61. API Hooking - Custom Code

API Hooking - Custom Code

Introduction

So far, open source libraries have been used to implement API hooking. However, a major issue with this approach is that the source code for these libraries is publicly available, making it straightforward for security researchers and security product vendors to build IoCs. For this reason, API hooking will be implemented manually in this module, although not as sophisticated as the previously demonstrated libraries, but enough to achieve the desired result without IoCs.

Custom hooking code can be a better option if the intent is to hook a single function. This avoids the additional effort of linking other libraries, and avoiding the additional weight these libraries add to the binary's size.

Creating The Trampoline Shellcode

One of the ways to hook a function is to overwrite its first few instructions with new ones. These new instructions are the trampoline which is responsible for altering the execution flow of the function to the replacement function. This trampoline is typically a small jump shellcode that executes a jmp instruction to the address of the function to be executed. To execute the jmp instruction, the address that needs to be jumped to must be saved inside of a register. In the presented example, the register will be eax on a 32-bit processor and r10 on a 64-bit processor. A mov instruction will be used to save the address inside of these registers.

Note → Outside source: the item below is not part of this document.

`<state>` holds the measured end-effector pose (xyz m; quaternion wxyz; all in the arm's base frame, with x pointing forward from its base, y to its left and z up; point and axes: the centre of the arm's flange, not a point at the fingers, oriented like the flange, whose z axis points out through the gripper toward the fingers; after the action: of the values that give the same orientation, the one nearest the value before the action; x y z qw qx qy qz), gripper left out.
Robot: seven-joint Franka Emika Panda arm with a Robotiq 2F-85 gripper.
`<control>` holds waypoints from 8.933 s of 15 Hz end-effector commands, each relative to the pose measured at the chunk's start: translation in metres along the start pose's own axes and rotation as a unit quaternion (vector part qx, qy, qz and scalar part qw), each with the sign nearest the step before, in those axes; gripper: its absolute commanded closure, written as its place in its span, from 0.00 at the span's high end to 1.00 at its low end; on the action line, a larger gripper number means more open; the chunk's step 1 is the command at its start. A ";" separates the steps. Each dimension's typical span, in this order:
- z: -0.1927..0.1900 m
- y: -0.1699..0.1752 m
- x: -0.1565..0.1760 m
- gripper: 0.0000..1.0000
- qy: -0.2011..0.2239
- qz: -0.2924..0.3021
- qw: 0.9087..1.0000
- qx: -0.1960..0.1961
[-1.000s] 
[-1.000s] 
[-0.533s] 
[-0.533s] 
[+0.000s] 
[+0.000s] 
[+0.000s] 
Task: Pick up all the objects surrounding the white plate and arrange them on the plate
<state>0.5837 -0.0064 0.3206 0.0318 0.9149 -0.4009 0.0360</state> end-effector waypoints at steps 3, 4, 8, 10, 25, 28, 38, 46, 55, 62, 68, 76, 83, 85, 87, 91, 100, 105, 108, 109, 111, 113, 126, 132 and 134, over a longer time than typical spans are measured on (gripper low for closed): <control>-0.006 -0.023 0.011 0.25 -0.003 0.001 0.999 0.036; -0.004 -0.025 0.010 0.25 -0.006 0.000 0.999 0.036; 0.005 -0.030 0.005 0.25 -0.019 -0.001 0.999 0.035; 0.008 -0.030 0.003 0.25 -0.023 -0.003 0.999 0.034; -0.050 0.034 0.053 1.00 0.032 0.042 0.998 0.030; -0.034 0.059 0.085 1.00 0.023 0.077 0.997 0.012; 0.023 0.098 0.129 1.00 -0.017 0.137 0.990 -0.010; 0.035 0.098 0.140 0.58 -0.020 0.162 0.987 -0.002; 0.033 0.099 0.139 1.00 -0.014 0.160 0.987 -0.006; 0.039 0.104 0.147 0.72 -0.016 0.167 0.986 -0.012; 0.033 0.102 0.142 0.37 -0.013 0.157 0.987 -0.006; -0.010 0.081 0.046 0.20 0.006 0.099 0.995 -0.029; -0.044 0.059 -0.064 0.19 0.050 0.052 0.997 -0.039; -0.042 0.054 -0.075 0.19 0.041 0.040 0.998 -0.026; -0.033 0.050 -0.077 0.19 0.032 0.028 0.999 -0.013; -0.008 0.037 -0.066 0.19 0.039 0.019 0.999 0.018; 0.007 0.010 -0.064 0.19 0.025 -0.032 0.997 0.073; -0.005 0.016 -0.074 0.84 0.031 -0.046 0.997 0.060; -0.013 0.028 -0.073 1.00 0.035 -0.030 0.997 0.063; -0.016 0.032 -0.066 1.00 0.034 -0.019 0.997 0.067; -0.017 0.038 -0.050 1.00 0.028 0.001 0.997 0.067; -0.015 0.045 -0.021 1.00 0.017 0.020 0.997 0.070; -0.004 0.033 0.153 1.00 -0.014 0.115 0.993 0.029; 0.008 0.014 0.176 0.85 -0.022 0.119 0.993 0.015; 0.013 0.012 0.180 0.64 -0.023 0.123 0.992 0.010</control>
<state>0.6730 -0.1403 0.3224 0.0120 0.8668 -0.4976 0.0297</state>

This is all that is needed for the trampoline, a mov and a jmp instruction. Diving deeper into how these instructions are used is not the focus of this module. If one would like to explore them further, felixcloutier.com/x86/mov and felixcloutier.com/x86/jmp can provide more details.

64-bit Jump Shellcode

The 64-bit jump shellcode should be as follows:

mov r10, pAddress
jmp r10

Where pAddres is the address of the function to jump to (e.g. 0x0000FFFEC32A300). To use these instructions in the code they must first be converted to opcode.

0x49, 0xBA, 0x00, 0x00, 0x00, 0x00, 0x00, 0x00, 0x00, 0x00, // mov r10, pAddress
0x41, 0xFF, 0xE2                                            // jmp r10

32-bit Jump Shellcode

And the 32-bit version:

mov eax, pAddress
jmp eax

Again, convert the instructions to opcode.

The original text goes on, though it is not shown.